Copy every line below where the string "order" is found.

## Recorded information
★ ★ ★ ★

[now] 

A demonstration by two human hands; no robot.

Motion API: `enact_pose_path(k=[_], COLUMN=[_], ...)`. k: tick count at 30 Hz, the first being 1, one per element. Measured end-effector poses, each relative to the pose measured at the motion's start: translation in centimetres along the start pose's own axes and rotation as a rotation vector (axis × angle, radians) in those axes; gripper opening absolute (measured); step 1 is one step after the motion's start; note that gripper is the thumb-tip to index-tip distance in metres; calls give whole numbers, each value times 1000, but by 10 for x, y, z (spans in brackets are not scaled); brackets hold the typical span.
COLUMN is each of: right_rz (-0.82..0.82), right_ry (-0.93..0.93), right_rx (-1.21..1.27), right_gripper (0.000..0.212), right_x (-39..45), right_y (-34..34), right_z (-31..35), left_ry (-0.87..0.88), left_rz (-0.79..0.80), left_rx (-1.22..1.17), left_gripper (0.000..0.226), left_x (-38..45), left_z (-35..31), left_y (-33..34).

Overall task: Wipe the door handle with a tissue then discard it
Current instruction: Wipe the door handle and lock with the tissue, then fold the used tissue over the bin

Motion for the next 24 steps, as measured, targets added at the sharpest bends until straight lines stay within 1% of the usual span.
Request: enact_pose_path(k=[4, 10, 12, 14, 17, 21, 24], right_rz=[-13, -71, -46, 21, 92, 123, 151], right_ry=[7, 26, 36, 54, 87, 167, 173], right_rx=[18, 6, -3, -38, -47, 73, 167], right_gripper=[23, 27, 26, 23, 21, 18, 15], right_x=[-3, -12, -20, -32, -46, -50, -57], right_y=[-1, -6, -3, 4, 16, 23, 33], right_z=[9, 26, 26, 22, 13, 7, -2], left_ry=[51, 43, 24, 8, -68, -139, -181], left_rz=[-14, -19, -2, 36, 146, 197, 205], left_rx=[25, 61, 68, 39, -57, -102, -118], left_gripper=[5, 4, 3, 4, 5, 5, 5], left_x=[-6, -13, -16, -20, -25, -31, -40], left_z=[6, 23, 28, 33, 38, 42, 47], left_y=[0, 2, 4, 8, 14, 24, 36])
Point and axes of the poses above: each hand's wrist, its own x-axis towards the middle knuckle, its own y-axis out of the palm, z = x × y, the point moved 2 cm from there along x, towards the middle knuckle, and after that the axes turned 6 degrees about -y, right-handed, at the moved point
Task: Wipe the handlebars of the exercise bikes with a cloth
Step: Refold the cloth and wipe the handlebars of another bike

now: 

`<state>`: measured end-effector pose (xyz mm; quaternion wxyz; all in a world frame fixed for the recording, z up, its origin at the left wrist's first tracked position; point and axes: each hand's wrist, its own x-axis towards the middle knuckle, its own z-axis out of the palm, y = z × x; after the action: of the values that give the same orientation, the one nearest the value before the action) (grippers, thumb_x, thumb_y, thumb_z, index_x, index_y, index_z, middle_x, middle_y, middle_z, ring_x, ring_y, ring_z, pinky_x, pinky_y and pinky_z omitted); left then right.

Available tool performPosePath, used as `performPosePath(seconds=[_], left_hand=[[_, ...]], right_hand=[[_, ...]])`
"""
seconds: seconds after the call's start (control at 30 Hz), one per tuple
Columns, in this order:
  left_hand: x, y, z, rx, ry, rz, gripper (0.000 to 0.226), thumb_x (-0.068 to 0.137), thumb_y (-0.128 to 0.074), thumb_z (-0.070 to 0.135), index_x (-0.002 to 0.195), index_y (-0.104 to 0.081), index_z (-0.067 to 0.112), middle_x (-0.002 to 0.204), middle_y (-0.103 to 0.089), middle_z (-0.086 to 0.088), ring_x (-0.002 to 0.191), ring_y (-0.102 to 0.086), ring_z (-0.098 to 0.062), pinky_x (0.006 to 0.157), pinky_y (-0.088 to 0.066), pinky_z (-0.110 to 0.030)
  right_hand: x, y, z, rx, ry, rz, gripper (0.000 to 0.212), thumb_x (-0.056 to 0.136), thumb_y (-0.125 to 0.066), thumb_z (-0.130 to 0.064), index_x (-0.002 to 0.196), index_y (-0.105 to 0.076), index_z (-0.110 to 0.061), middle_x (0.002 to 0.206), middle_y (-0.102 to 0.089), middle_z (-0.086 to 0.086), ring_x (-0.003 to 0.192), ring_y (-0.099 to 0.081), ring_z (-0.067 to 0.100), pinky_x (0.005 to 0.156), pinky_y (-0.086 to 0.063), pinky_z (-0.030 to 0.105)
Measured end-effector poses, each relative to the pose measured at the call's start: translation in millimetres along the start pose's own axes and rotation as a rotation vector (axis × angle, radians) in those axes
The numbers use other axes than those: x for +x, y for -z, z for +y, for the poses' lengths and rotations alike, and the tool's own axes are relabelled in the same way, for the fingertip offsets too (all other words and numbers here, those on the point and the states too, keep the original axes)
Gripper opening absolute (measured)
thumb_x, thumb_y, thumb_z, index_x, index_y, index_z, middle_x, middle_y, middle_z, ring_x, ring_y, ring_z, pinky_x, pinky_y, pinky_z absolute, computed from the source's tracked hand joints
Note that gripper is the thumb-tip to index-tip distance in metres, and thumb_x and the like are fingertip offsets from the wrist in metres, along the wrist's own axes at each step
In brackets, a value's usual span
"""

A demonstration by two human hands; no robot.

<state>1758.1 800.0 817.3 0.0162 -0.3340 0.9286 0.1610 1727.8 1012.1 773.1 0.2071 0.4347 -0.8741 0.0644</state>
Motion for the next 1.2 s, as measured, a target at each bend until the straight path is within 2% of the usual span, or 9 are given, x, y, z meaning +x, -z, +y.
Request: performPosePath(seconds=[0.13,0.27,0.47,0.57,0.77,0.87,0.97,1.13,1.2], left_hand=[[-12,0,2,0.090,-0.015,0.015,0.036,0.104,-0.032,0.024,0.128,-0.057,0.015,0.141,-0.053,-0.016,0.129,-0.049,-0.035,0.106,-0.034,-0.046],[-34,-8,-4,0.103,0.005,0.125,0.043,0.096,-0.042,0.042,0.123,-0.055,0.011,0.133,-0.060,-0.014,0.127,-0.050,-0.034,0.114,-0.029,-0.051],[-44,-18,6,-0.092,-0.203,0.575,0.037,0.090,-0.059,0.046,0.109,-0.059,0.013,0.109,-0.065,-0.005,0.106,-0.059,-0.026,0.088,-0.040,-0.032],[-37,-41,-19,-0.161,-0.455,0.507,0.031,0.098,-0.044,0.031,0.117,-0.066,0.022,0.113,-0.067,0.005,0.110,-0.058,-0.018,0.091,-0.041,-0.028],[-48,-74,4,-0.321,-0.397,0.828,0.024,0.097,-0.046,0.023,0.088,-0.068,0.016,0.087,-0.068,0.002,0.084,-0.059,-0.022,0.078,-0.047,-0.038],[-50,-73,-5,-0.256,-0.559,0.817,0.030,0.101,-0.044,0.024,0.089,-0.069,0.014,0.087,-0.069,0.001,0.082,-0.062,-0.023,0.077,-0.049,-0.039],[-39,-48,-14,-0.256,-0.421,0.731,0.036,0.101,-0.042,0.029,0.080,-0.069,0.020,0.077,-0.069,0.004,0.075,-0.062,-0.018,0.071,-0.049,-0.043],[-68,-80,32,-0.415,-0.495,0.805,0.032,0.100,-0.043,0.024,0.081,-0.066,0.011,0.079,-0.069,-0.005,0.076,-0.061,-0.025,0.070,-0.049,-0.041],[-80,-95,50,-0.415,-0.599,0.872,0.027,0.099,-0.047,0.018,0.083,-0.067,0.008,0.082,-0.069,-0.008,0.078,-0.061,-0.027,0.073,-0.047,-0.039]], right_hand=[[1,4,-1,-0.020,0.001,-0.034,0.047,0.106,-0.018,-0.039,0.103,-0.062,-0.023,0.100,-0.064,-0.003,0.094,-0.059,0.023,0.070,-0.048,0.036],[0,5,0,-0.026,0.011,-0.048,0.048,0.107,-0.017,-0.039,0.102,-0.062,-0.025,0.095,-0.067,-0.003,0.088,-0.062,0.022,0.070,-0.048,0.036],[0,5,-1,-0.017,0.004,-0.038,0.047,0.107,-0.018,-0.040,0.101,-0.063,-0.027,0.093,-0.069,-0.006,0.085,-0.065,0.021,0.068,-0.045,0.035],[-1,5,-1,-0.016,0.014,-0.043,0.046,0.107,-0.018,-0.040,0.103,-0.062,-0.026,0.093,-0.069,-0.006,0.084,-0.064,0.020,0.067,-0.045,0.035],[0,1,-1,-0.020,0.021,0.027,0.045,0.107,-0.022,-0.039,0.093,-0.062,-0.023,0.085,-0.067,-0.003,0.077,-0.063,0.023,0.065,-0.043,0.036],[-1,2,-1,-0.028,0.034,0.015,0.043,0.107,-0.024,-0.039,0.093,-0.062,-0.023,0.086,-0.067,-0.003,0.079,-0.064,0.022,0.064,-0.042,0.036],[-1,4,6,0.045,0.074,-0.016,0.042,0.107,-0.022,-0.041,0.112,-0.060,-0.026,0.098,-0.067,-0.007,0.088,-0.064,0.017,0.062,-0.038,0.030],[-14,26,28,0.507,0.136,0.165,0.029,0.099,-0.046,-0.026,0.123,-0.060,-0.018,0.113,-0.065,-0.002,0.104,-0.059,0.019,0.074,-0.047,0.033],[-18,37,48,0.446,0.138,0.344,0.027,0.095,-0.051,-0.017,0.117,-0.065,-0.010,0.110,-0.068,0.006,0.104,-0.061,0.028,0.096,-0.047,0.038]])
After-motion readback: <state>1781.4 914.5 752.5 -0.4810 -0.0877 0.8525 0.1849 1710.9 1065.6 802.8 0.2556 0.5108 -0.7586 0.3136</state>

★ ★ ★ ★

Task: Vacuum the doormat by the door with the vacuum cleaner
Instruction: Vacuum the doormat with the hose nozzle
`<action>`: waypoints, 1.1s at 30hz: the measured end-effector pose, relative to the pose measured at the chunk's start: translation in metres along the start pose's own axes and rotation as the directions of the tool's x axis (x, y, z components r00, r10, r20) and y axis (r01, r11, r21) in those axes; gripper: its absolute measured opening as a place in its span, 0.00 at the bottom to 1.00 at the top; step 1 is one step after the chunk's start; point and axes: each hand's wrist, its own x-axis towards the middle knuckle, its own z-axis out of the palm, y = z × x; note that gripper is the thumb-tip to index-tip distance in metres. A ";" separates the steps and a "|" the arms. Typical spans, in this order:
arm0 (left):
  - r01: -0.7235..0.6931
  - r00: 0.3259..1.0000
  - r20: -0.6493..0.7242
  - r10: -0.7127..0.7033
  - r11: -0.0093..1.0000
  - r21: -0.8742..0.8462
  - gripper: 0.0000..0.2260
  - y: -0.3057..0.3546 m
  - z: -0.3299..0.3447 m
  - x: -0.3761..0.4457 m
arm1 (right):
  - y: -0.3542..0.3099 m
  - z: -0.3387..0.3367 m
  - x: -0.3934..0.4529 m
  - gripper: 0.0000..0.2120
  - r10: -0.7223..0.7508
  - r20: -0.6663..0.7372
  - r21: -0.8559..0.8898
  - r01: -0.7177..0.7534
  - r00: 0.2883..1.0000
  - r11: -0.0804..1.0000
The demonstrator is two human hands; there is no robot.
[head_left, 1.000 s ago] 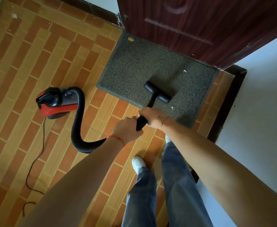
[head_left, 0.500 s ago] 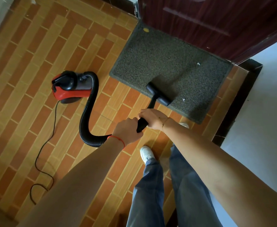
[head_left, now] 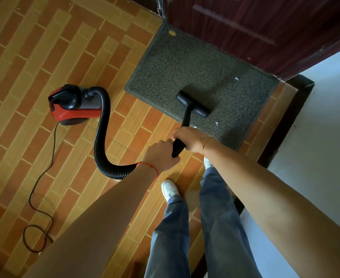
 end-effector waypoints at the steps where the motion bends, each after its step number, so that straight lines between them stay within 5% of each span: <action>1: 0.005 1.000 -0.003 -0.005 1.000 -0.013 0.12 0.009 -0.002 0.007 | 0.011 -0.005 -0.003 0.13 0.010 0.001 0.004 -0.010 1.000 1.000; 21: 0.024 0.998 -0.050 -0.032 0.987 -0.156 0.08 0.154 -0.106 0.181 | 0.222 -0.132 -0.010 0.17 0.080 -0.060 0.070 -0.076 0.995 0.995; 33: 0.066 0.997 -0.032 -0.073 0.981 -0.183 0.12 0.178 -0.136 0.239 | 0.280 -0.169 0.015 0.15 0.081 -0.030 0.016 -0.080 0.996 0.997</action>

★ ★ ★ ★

## Result of the task
Columns, in this order:
`<action>`: waypoints, 1.1s at 30hz: the measured end-effector pose, relative to the pose measured at the chunk's start: translation in metres along the start pose's own axes and rotation as the directions of the tool's x axis (x, y, z components r00, r10, r20) and y axis (r01, r11, r21) in those axes; gripper: its absolute measured opening as a place in its span, 0.00 at the bottom to 1.00 at the top; step 1 is one step after the chunk's start; point and axes: each hand's wrist, its own x-axis towards the middle knuckle, its own z-axis out of the palm, y = z × x; note that gripper is the thumb-tip to index-tip distance in metres. A ";" separates the steps and a "|" the arms. Typical spans, in this order:

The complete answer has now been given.